About this task: In the records that follow, the lines from the one containing "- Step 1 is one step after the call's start" to the one containing "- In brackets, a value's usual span", inclusive, are to be given again exactly.

Records provided:
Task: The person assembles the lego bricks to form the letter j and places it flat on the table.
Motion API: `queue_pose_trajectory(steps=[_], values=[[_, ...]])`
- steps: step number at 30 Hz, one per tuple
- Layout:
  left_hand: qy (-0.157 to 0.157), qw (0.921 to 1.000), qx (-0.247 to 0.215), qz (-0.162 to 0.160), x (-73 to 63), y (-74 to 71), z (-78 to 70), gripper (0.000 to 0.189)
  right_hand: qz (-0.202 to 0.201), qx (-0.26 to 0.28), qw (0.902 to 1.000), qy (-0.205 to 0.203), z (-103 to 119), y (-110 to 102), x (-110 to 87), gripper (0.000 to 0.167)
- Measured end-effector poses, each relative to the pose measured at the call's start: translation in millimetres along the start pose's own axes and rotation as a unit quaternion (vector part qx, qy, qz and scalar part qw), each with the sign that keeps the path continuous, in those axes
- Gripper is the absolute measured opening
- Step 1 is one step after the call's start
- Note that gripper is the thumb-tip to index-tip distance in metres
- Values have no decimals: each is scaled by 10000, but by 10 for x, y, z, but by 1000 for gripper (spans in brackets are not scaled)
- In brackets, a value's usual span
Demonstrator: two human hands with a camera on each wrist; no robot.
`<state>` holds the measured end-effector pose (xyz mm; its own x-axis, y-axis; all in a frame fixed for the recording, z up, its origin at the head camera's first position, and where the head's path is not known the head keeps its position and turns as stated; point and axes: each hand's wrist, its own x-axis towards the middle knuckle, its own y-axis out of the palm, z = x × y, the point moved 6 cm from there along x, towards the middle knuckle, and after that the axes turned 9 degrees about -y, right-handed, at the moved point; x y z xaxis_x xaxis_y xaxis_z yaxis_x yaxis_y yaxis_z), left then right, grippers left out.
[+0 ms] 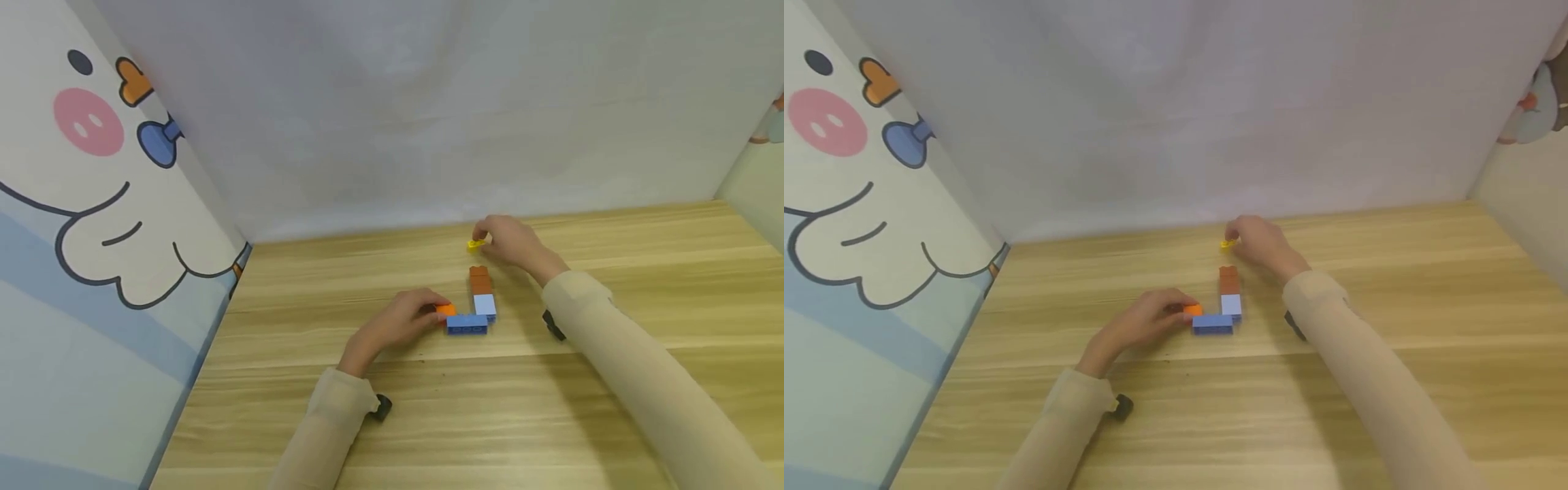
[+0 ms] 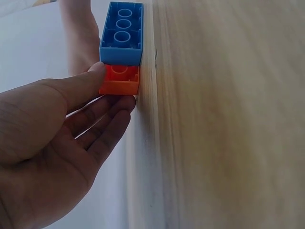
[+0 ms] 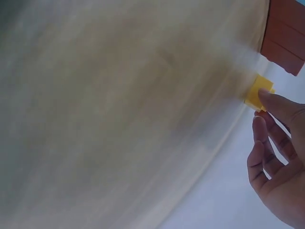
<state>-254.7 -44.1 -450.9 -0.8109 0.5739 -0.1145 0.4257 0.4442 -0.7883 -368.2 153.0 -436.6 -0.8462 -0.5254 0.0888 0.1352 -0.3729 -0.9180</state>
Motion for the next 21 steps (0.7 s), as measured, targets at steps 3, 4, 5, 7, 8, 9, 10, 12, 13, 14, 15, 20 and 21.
queue_pose_trajectory(steps=[3, 4, 5, 7, 8, 9, 10, 12, 13, 14, 15, 20, 21], values=[[-32, 10000, 29, -1, -1, 2, 0, 33, 5, -9, 10000, -15, -14, 24, 14, 22], [-41, 10000, 40, 0, -2, 2, 3, 34, -6, -16, 10000, -21, -17, 30, 18, 21], [-36, 10000, 32, -8, -3, 0, 4, 33, -21, -21, 10000, -37, -18, 35, 22, 20], [-32, 10000, 24, -9, -2, 5, 10, 33, -39, -2, 10000, -66, -22, 44, 16, 20], [-25, 10000, 14, -10, -2, 6, 9, 33, -42, 15, 9999, -91, -21, 45, 7, 20], [-27, 10000, -4, -10, 0, 8, 11, 33, -39, 35, 9999, -115, -19, 44, -4, 20], [-39, 10000, -8, -2, 2, 10, 16, 33, -34, 62, 9999, -142, -13, 41, -13, 20], [-71, 10000, -27, 10, 2, 9, 22, 33, -23, 137, 9996, -229, 9, 25, -39, 21], [-90, 10000, -30, 19, 0, 7, 24, 34, -14, 175, 9994, -283, 25, 16, -51, 21], [-90, 10000, -20, 16, -1, 7, 28, 34, -7, 214, 9992, -352, 40, 9, -62, 21], [-106, 9999, -25, 16, -2, 7, 33, 34, -1, 247, 9988, -422, 53, 4, -74, 20], [-80, 9999, -64, 12, -12, 10, 28, 34, 162, 351, 9973, -620, 84, 27, -125, 15], [-93, 9999, -80, 13, -15, 9, 24, 34, 220, 360, 9971, -632, 86, 41, -132, 15]])
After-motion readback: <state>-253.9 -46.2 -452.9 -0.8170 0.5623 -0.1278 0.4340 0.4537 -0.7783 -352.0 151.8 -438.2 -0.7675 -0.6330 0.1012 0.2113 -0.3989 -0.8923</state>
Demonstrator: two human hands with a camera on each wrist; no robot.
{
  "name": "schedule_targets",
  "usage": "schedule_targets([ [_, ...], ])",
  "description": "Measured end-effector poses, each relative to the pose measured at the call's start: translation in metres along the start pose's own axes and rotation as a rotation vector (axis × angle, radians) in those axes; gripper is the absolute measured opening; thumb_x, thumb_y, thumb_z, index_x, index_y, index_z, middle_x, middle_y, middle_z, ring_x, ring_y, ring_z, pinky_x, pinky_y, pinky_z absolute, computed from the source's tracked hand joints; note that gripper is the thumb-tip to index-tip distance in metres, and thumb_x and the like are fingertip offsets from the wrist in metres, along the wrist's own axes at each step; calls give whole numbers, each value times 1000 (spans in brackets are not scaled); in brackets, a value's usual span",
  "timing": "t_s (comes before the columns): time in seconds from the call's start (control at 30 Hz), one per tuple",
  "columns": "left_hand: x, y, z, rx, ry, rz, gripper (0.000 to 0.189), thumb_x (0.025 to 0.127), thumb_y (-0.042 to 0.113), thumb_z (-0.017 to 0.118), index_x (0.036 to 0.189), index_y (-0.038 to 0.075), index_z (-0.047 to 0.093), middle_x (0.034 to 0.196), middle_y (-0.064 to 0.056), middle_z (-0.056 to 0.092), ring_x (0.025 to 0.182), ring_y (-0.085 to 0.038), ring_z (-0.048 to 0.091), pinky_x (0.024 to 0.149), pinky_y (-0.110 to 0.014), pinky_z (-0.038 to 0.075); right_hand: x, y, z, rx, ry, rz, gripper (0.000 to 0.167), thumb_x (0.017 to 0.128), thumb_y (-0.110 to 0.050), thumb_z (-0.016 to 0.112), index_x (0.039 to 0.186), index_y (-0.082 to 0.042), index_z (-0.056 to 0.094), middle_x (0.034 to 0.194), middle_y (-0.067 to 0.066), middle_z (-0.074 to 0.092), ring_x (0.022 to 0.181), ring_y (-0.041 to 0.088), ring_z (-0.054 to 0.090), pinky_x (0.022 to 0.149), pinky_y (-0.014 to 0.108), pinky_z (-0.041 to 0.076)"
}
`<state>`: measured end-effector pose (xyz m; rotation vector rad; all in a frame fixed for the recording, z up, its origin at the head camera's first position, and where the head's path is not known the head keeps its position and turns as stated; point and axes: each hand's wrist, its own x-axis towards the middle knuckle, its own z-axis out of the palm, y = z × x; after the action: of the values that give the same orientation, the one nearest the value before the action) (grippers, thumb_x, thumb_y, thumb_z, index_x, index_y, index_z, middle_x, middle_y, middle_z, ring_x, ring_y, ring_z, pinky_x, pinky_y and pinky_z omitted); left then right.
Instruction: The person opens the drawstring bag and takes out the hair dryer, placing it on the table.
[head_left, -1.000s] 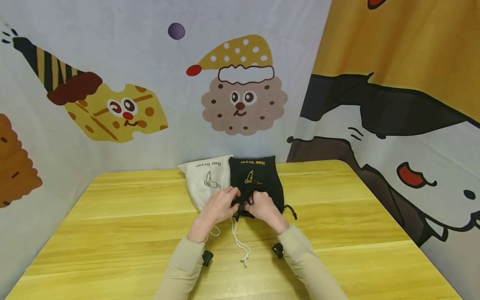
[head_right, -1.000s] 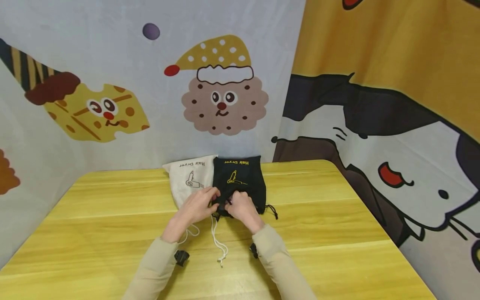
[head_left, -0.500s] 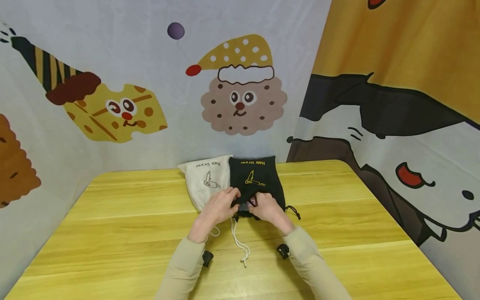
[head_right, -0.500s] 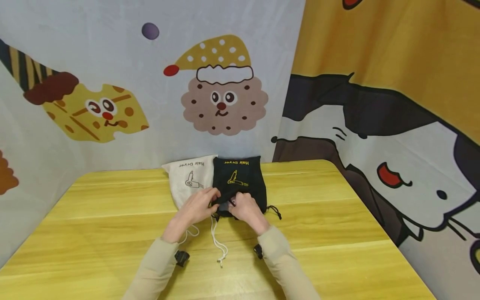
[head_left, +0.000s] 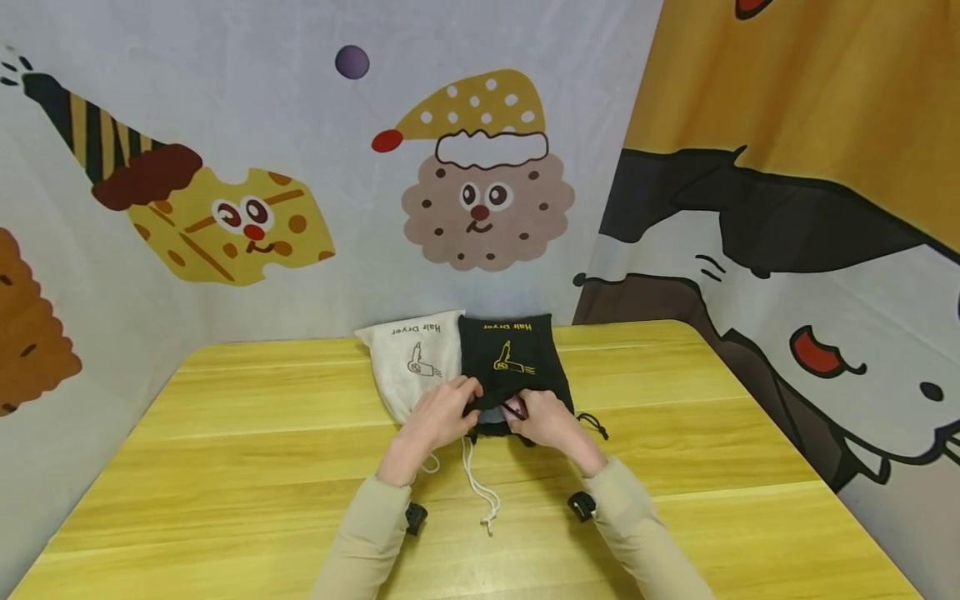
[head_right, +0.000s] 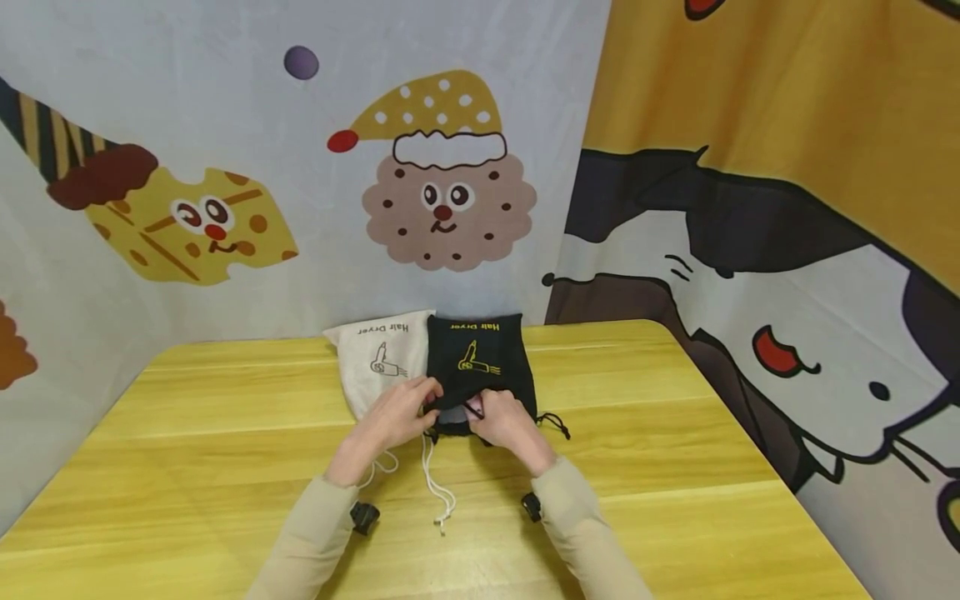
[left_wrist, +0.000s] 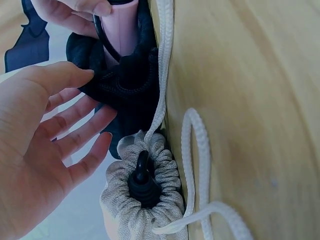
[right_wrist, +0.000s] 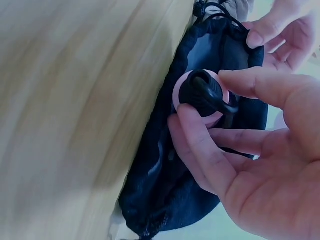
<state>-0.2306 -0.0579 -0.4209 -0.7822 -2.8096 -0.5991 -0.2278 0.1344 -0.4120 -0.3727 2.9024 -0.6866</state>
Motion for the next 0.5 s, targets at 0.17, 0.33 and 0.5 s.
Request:
schedule_targets([
  [0.17, -1, 1, 0, -3, -15, -4, 22, 82, 14, 69, 102, 11, 61, 89, -1, 59, 72, -13, 54, 62, -26, 46, -3, 6, -2, -24, -3, -18, 15, 83, -17, 71, 85, -7, 59, 72, 3, 54, 59, 15, 50, 53, 25, 40],
  [0.33, -1, 2, 0, -1, -13, 10, 21, 83, 14, 68, 103, 11, 61, 89, -1, 59, 72, -13, 55, 62, -26, 46, -7, 11, -8, -20, -31, -37, 17, 81, -14, 73, 88, -6, 60, 75, 3, 54, 63, 15, 50, 56, 25, 41],
  [0.5, 0, 4, 0, 11, -22, 31, 21, 83, 15, 68, 103, 12, 62, 88, 0, 59, 70, -12, 54, 60, -24, 45, -9, 19, -15, -19, -68, -57, 16, 81, -12, 72, 92, -6, 61, 76, 3, 56, 66, 15, 49, 58, 26, 41],
])
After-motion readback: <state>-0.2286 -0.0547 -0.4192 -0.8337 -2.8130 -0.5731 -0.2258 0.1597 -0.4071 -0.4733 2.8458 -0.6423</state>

Answer to this problem:
- Step 1 is one step after the call's start
- Note that gripper is the thumb-tip to index-tip distance in metres
- Values have no decimals: each is scaled by 10000, but by 10 for x, y, z, but by 1000 for gripper (spans in brackets are not scaled)
- In brackets, a value's usual span

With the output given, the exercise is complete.